Fat Pig Whom No Republican Is Allowed To Criticize:

"In Obama's America, the white kids now get beat up with the black kids cheering, 'Yay, right on, right on, right on, right on... I wonder if Obama's going to come to come to the defense of the assailants the way he did his friend Skip Gates up there at Harvard."

Yeah, it would be terrible for liberals to have to play the "race card", huh?

There is no "combating" name-calling: that's why they do it, other than not having any real argument to make.

I have reached the LOL stage with respect to "raaaaaaacist": laugh out loud. That's all the response it deserves. Contra myself, maybe that is the way to combat it after all.

Come on, we all know racism is the only reason anyone opposes Obamacare. Therefore, why doesn't the President do the right thing and admit he was born in Indonesia, thus making him ineligible to be President, thus putting Vicepresident Joe Biden in the White House? Since Mr Biden is white, all opposition to Obamacare (perhaps we will call it Bidencare) will cease.
N.B. Porkbuster; it is very bad manners to call a person (even a fat one) a "pig". You might try learning some manners. If he lied, then call him a liar, but he is still a human being, just like you.

Steve -- 1) It's hard to know whether this will hurt Obama in an election. 2) I totally agree: the left "can't help itself." 3) Instead of "civil rights community," which has a positive ring to it, why not call them the Black Politburo? My term for the NAACP and the Congressional Black Caucus, which certainly can be extended to include much of the "civil rights community." A milder term would be "race industry," but that's a little vague for my taste. Tough times call for tough words!

It's a tricky time. Obviously, there's still a lot of racism out there, particularly among the right-wing:

https://rawstory.com/08/news/2009/09/17/limbaugh-we-need-segregated-buses/

https://www.youtube.com/watch?v=Xyj1DSEQuy0

...and Wilson has been (still is?) a member of Sons of Confederate Veterans, a group that views slavery as a benign institution, as well as being a gung-ho supporter of the Dixie Rebel SC flag.

Racism operates on a continuum from overt to covert. While hardly anyone in polite society is willing to utter the n-word, at least in mixed company in public, that doesn't mean that the only racists remaining in society are those who do so. That should be obvious to anyone with a pulse.
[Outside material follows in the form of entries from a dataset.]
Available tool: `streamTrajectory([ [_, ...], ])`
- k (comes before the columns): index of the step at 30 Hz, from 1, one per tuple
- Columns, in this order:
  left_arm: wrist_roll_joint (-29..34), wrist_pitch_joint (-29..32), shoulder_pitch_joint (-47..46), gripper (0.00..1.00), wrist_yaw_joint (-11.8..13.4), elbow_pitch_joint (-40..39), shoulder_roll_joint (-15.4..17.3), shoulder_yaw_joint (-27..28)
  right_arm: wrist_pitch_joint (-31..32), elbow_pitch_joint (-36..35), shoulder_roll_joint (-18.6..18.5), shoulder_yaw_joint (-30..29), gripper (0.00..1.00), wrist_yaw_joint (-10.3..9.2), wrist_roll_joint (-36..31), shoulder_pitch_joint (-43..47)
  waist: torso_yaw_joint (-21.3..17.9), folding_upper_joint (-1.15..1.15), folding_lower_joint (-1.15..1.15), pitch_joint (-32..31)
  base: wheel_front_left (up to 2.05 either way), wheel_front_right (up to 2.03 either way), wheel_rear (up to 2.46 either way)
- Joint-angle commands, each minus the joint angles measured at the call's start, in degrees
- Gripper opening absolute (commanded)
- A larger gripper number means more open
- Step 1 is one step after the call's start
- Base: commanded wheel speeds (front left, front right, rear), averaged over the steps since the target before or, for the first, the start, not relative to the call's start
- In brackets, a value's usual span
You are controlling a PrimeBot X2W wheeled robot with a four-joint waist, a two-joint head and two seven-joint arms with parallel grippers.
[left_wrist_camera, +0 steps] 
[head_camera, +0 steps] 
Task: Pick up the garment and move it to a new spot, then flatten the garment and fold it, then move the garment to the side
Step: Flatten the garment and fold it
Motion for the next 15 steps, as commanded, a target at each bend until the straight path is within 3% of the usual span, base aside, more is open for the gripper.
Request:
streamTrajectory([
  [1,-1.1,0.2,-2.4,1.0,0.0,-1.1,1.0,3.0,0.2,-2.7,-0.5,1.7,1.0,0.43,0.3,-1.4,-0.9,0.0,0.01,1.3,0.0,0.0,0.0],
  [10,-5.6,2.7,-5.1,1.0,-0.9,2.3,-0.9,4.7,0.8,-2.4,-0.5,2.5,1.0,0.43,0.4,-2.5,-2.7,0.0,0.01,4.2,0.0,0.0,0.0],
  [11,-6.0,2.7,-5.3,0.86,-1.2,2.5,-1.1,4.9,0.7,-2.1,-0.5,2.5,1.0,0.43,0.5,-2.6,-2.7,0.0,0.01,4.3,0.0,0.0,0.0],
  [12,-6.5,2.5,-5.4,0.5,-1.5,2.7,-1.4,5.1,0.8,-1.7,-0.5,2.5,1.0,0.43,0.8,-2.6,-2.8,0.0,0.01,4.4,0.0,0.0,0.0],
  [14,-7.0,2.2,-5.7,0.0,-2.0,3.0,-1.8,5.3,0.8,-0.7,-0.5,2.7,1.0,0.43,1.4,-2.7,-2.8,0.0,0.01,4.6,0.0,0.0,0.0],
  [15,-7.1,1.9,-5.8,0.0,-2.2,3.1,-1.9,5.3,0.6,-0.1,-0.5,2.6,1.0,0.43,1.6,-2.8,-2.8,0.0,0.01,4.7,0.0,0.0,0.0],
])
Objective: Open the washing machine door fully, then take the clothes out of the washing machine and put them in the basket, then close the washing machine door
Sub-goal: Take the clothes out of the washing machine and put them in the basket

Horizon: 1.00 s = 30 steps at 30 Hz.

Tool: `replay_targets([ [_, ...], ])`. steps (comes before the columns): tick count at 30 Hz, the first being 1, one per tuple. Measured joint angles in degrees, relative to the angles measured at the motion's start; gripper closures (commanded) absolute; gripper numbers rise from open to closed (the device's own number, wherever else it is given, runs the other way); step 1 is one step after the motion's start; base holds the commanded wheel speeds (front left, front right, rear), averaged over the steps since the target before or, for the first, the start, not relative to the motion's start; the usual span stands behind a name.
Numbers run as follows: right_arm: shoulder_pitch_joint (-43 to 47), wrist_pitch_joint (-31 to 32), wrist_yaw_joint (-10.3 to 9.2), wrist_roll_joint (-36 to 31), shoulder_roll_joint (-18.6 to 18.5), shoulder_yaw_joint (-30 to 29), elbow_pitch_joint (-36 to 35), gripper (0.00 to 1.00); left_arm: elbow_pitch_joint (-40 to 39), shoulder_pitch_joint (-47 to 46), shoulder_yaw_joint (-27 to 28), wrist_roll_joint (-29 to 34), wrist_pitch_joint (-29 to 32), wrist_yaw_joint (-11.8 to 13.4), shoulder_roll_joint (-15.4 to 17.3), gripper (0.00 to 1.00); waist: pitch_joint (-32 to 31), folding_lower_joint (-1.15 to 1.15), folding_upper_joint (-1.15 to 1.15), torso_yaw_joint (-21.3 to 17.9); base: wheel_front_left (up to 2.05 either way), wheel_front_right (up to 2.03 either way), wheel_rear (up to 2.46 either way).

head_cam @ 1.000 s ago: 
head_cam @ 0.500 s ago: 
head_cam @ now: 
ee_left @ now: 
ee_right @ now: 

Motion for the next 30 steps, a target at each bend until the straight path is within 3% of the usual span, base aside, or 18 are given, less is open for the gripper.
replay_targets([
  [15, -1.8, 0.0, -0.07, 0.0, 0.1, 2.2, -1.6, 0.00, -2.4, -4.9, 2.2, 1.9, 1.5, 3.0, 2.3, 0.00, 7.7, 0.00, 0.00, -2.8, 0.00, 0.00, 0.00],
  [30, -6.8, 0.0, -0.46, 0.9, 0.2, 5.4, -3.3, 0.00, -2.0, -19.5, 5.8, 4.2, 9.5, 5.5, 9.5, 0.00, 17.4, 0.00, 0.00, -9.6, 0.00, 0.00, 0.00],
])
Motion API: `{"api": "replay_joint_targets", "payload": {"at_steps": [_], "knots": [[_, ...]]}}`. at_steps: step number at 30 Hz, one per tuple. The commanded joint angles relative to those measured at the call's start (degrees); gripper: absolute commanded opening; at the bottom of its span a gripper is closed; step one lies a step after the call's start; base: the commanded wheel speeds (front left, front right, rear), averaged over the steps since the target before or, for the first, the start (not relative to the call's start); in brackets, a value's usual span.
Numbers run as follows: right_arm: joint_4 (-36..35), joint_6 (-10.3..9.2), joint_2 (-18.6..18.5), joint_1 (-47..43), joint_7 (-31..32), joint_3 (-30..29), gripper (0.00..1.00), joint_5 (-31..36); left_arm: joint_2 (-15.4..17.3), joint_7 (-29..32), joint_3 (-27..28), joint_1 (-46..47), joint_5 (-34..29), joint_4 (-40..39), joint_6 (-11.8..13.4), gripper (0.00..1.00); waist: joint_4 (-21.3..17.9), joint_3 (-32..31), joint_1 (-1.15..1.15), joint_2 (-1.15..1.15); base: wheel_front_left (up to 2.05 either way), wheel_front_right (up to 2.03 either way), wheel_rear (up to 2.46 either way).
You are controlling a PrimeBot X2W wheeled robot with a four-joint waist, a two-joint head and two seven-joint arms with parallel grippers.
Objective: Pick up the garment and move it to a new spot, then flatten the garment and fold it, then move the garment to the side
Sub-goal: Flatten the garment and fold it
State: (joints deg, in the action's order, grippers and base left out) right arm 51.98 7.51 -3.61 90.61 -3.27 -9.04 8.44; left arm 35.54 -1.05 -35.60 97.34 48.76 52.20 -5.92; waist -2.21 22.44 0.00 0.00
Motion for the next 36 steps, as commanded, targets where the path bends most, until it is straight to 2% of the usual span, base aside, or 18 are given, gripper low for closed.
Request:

Had Wilson actually said "You lie, BOY!" I'm sure there would still be some within the respectable right who would want to argue that we couldn't truly know Wilson's motivation.

Carter probably should have skipped the speculation, though. Putting the focus on Limbaugh's call for segregated buses would probably have been more productive, seeing that Limbaugh is the current leader of the GOP, and twice the repulsive schmuck in the eyes of moderate Americans (and that doesn't include the NLT and Powerline demographic) than Carter is.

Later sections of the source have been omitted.